In one typical “itura” I visited in the Fort Hall district 220 people will be settled on consolidated holdings over an area of 1,200 acres.

In this particular block of land only 12 farmers were found to hold less than three acres, and 72 had over six.

Since six acres appears to be the limit on which a reasonable living can be obtained, the 12 with less than three acres will be encouraged to move into one of the new villages built during the emergency.

Each villager will be given a half-acre plot and an allotment, and 15 or 20 acres within the village will be set aside for community development such as schools, playgrounds, and community centres.
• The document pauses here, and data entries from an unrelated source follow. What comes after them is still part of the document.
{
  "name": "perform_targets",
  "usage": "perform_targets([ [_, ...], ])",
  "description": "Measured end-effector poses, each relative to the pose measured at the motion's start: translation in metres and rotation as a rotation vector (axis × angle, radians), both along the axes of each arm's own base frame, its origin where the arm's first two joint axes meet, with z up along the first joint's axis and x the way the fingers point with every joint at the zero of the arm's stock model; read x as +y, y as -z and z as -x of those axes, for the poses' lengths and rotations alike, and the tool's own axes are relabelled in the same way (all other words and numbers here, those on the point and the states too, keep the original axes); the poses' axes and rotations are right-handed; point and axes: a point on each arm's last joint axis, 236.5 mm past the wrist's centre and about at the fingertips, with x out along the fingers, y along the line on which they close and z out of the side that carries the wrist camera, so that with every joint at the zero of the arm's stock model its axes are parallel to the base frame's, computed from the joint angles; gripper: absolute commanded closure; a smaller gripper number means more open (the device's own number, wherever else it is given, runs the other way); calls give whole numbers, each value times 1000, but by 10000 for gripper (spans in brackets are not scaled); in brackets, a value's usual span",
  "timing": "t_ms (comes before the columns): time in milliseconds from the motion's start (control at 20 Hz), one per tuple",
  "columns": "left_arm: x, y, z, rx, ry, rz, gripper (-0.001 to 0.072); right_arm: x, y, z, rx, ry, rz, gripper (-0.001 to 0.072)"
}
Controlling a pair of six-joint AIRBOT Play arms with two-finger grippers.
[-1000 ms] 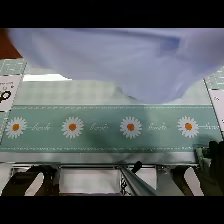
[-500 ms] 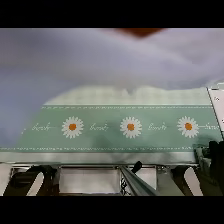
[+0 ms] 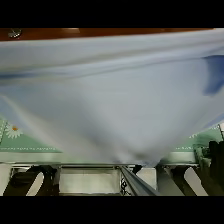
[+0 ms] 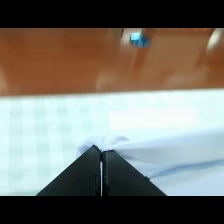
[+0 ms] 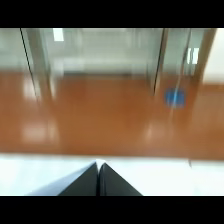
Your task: Fold the shirts.
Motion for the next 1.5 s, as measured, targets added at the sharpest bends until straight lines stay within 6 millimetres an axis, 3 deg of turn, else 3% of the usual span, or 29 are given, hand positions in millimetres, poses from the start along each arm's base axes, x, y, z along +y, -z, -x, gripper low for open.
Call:
perform_targets([
  [200, 3, 97, -43, 286, -2, 7, 692, -37, 73, -55, 288, -11, -75, 685],
  [350, 7, 151, -80, 403, -19, 21, 692, -46, 133, -112, 469, -37, -78, 684],
  [550, 14, 209, -138, 494, -38, 20, 692, -39, 202, -200, 568, -37, 14, 684],
  [700, 20, 255, -185, 541, -67, 27, 692, -24, 237, -262, 535, -37, 70, 683],
  [900, 27, 298, -242, 499, -93, 10, 691, -6, 290, -321, 514, -34, 78, 683],
  [1050, 25, 327, -274, 467, -101, -8, 691, -4, 359, -332, 637, -18, 50, 683],
  [1200, 16, 370, -282, 532, -81, -25, 691, -2, 431, -315, 841, -20, 37, 683],
  [1300, 10, 395, -277, 597, -61, -34, 690, -1, 461, -298, 954, -25, 35, 679],
  [1350, 8, 401, -276, 619, -55, -35, 689, 0, 467, -292, 990, -28, 35, 634],
  [1400, 8, 403, -275, 639, -49, -36, 625, 0, 469, -287, 1011, -30, 36, 479],
  [1450, 9, 402, -275, 652, -44, -37, 398, -2, 466, -281, 1026, -31, 42, 287],
  [1500, 12, 397, -276, 662, -44, -35, 141, -3, 459, -277, 1030, -34, 51, 184],
])
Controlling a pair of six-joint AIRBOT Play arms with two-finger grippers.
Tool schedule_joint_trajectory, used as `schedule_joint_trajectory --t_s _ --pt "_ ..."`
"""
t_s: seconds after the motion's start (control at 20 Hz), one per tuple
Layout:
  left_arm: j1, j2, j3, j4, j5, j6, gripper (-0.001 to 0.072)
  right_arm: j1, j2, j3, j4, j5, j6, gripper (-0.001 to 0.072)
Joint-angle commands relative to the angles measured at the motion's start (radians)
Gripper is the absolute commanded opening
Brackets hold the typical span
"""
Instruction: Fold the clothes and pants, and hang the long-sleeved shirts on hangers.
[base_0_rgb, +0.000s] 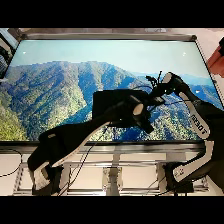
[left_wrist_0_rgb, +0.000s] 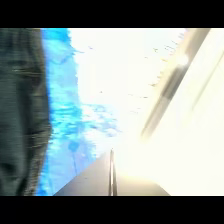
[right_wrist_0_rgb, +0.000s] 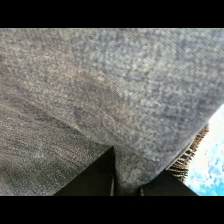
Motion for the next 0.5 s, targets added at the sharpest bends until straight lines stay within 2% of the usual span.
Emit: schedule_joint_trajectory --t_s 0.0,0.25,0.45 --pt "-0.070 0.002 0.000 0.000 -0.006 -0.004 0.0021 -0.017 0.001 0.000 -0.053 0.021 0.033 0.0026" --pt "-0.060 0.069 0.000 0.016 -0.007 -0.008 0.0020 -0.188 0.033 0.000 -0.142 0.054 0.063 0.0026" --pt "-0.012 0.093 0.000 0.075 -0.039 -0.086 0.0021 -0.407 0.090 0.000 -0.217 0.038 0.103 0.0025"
More important still, all African landowners will eventually be given land titles signed by the district commissioner in the name of the Crown, and the owner’s name and property recorded in what amounts to a village “Domesday Book.”

This is something for which the practically minded Kikuyu has been agitating for years.

Over here in the Machakos district in the untroubled areas south-east of Nairobi, I have seen an even more remarkable land revolution.

Machakos is the country of the Kamba, a sturdy, hard-working tribe who supply most of the recruits for the Kenya Police and the King’s African Rifles.

Eight years ago this was a dust-bowl. Mile after mile of parched earth. Gaunt hills without a square yard of vegetation. Between them Man and Nature had done their worst.

Today what you see is a picture of wooded hills, terraced farmhouses, and cheerful brick cottages. Cattle which once browsed on thorn scrub give more milk than the Kamba ever dreamed of.

Apples, peaches, and strawberries grow on hillsides which once repelled grass.

No miracle: just the courage and enterprise of a few white enthusiasts backed up by a handful of Kamba soldiers who returned from fighting in Abyssinia and Burma to be appalled at what had happened to their country in their absence.

A start was made in the Makueni area of southern Machakos, then covered with thick thorn bush and infested with rhino.

Government bulldozers cleared the bush: white hunters got rid of the rhino.

And, watching this white magic from the tops of their eroded hills, the Kamba began to lose their suspicion.

What 150 families at Makueni had done, they could do. And they did…

Two Englishmen take the credit for this scheme — District Commissioner John Howard and his successor, Douglas Penwill.

Penwill is another of those brilliant youngsters brought to the top by the emergency. The drive and energy of this 36-year-old Devonian are fast becoming a Kamba legend.

When he became a D.C. at the end of 1950 he told his staff: “Get to know the people. Live among them. Show them we’re not white magicians — just white friends.”

Thanks to Douglas Penwill and men like him, Mau Mau will never come to Machakos.